__Exercise__:
Print the lines of the data, starting with the first, up to and including the line where "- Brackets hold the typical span" appears.

__Extracted records__:
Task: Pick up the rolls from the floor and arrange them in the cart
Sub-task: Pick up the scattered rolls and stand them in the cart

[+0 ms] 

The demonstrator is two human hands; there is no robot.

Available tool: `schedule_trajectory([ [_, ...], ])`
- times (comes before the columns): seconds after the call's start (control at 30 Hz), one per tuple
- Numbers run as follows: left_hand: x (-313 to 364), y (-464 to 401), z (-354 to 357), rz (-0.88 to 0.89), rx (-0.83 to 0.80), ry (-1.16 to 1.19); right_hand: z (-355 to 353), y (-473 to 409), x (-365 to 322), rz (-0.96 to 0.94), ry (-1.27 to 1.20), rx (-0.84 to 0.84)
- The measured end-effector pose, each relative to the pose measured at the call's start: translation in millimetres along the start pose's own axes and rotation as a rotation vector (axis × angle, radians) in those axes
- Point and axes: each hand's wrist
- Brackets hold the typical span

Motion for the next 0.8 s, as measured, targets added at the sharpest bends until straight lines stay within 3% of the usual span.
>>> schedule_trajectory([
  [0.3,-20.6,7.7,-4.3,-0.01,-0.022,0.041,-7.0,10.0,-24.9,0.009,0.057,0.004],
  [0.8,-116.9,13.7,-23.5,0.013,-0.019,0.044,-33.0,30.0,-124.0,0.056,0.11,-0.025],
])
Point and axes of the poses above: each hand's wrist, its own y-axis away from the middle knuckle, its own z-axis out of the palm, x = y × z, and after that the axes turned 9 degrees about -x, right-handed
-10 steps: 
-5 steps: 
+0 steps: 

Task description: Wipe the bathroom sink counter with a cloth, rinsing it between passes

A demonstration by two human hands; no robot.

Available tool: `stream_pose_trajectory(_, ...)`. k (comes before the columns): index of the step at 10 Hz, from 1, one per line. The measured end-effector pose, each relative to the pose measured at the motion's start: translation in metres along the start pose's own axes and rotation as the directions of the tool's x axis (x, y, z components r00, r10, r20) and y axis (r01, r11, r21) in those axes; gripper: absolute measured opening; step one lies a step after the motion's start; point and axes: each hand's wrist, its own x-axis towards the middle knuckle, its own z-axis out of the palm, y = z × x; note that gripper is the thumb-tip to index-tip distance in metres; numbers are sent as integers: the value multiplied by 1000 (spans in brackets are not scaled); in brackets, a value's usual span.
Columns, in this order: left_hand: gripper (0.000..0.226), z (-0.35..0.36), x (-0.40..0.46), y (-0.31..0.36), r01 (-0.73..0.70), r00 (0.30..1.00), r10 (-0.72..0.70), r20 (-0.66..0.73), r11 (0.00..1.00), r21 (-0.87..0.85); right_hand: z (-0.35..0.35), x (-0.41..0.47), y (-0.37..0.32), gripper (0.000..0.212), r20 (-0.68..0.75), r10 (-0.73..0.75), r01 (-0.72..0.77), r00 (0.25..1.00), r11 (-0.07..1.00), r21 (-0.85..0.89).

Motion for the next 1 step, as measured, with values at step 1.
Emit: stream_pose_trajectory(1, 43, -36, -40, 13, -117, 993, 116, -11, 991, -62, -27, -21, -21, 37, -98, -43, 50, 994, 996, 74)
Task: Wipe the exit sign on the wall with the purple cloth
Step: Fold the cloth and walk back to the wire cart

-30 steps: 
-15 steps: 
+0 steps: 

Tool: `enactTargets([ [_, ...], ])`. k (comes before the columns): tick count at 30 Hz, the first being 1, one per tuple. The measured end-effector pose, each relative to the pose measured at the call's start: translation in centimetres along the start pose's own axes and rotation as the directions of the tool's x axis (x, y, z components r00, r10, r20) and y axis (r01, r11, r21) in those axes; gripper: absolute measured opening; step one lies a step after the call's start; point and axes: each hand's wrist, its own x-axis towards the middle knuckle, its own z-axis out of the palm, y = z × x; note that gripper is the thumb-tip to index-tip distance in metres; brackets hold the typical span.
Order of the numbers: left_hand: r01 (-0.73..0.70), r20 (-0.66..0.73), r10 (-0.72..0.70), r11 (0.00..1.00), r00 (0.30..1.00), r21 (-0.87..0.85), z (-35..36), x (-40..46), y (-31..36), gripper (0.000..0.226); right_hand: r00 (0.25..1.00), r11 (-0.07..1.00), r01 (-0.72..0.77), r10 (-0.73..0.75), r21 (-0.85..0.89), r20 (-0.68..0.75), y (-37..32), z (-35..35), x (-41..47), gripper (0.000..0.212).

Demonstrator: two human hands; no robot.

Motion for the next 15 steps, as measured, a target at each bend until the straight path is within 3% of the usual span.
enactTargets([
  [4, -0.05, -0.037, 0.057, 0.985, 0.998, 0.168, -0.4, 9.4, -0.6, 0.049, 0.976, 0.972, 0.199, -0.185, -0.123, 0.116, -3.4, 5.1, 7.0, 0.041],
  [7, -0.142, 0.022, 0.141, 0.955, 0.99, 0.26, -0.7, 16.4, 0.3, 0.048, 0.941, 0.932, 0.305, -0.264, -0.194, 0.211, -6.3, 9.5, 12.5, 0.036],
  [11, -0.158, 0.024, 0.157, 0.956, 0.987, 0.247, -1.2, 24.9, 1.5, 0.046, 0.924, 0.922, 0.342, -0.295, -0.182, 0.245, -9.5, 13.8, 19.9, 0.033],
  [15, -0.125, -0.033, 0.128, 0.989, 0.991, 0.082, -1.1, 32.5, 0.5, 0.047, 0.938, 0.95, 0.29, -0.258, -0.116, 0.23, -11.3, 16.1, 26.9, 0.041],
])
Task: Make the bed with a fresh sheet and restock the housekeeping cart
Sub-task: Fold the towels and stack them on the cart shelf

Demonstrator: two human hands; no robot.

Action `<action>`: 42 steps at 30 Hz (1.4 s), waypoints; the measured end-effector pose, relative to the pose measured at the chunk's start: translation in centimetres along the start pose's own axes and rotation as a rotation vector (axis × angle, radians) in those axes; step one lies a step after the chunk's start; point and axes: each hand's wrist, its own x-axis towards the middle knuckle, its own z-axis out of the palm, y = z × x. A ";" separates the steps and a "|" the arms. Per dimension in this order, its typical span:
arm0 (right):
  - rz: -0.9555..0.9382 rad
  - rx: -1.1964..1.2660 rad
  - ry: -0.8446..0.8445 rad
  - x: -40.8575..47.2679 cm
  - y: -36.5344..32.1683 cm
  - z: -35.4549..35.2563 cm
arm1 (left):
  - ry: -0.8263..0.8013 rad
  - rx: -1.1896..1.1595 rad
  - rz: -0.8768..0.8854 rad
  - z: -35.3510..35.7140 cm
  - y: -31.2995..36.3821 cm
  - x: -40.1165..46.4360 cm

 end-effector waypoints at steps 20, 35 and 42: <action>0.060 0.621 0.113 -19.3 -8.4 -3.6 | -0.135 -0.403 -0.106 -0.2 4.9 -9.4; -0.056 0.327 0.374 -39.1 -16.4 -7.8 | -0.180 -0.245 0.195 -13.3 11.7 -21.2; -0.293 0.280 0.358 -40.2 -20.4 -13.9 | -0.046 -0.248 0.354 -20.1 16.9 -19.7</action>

__Your response__:
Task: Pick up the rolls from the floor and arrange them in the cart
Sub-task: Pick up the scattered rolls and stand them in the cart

[+0 ms] 

The demonstrator is two human hands; there is no robot.

Available tool: `schedule_trajectory([ [_, ...], ])`
- times (comes before the columns): seconds after the call's start (control at 30 Hz), one per tuple
- Numbers run as follows: left_hand: x (-313 to 364), y (-464 to 401), z (-354 to 357), rz (-0.88 to 0.89), rx (-0.83 to 0.80), ry (-1.16 to 1.19); right_hand: z (-355 to 353), y (-473 to 409), x (-365 to 322), rz (-0.96 to 0.94), ry (-1.27 to 1.20), rx (-0.84 to 0.84)
- The measured end-effector pose, each relative to the pose measured at the call's start: translation in millimetres along the start pose's own axes and rotation as a rotation vector (axis × angle, radians) in those axes
- Point and axes: each hand's wrist
- Brackets hold the typical span

No additional output is required.